Your goal
Work out how many lines of the listing hold "each" and return that number by itself.
Start of Records for the exercise
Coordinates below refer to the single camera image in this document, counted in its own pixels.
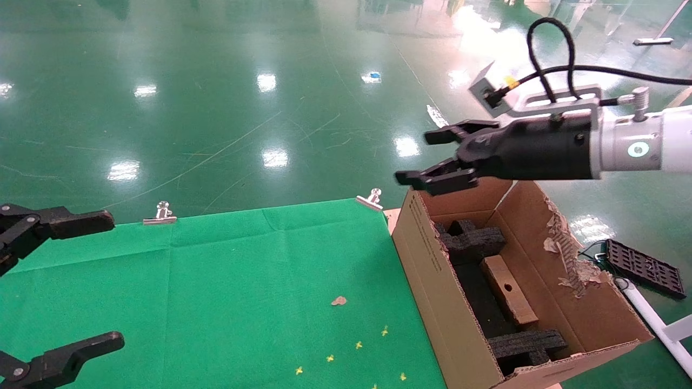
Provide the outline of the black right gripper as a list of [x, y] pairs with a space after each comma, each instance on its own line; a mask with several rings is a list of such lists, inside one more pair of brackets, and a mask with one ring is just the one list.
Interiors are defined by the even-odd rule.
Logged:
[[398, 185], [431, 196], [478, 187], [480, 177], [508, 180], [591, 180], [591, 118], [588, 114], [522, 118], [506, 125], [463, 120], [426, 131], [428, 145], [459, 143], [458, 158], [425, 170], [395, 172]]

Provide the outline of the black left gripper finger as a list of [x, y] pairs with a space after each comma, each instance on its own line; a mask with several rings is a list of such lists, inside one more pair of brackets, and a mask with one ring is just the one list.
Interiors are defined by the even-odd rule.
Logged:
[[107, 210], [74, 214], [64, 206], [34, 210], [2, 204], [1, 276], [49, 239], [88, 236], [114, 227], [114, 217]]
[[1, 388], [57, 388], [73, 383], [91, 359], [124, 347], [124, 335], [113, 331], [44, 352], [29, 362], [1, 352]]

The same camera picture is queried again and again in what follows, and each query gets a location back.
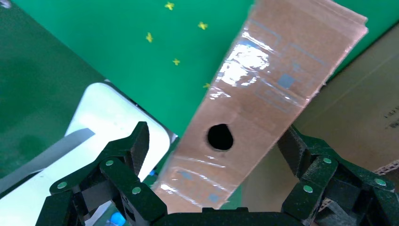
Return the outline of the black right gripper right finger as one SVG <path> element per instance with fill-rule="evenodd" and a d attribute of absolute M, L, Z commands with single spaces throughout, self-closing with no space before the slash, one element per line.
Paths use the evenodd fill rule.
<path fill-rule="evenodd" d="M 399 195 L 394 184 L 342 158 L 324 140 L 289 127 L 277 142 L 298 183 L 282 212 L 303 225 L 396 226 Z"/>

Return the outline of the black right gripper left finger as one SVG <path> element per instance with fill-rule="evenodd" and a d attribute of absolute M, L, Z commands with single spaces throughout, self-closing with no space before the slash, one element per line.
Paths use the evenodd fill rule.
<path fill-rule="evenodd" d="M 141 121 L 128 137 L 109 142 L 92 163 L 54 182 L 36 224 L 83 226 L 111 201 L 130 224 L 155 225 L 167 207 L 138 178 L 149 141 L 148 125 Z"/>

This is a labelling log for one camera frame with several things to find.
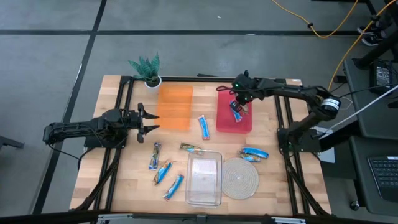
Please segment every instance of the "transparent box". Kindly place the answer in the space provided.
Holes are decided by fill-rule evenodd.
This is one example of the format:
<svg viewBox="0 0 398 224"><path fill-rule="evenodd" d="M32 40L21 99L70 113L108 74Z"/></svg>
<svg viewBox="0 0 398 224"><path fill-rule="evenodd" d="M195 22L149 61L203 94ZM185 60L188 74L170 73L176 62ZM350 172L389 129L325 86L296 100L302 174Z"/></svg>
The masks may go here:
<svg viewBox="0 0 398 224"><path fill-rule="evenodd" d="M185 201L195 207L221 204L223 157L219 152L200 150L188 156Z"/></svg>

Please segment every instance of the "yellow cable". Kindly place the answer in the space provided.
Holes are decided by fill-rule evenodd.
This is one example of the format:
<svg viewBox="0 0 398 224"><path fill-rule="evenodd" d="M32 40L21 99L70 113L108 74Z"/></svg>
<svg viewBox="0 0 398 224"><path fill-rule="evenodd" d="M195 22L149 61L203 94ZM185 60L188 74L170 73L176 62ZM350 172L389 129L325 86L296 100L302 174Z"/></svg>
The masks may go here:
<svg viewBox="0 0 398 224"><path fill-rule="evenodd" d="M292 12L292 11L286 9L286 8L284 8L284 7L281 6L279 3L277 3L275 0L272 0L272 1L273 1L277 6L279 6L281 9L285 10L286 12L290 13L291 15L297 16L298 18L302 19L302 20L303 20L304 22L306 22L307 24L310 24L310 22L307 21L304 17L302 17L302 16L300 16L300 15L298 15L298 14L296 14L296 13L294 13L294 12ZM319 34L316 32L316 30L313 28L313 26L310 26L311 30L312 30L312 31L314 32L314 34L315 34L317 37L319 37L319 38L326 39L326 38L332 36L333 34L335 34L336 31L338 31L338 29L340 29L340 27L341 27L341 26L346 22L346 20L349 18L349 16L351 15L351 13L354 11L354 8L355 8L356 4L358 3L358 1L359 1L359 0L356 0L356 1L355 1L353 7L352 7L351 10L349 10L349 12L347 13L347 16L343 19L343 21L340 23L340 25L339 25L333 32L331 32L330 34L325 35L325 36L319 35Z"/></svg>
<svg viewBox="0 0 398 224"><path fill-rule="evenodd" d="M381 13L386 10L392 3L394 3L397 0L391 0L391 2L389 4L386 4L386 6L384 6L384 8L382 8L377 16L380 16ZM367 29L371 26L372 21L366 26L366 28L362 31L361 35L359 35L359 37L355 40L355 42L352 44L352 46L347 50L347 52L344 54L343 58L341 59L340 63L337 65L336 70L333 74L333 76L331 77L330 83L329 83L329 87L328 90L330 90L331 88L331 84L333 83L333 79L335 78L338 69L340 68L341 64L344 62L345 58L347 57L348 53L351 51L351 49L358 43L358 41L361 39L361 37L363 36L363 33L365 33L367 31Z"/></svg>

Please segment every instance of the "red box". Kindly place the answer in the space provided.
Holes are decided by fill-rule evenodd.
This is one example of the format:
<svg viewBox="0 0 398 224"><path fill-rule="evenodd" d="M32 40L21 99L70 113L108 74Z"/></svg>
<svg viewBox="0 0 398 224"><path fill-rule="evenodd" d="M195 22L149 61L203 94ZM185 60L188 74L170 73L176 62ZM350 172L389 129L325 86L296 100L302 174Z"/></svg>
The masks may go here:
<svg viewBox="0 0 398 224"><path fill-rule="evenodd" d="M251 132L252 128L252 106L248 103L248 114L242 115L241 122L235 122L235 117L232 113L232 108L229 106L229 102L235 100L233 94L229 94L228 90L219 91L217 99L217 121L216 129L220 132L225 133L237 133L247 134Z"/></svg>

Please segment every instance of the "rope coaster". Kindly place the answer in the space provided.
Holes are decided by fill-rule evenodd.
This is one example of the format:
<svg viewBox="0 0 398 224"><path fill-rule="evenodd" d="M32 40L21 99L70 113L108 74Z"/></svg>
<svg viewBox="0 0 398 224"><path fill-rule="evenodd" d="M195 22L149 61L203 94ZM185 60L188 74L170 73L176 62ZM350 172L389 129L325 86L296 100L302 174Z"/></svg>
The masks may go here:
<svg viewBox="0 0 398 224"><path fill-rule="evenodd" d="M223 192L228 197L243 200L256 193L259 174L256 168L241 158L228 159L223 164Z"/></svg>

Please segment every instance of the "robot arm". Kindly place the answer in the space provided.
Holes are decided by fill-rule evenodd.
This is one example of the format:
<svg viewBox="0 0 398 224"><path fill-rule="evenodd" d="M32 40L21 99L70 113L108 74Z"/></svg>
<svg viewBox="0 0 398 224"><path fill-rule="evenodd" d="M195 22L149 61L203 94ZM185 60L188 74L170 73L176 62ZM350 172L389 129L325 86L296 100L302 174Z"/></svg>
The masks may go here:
End of Records for the exercise
Solution to the exercise
3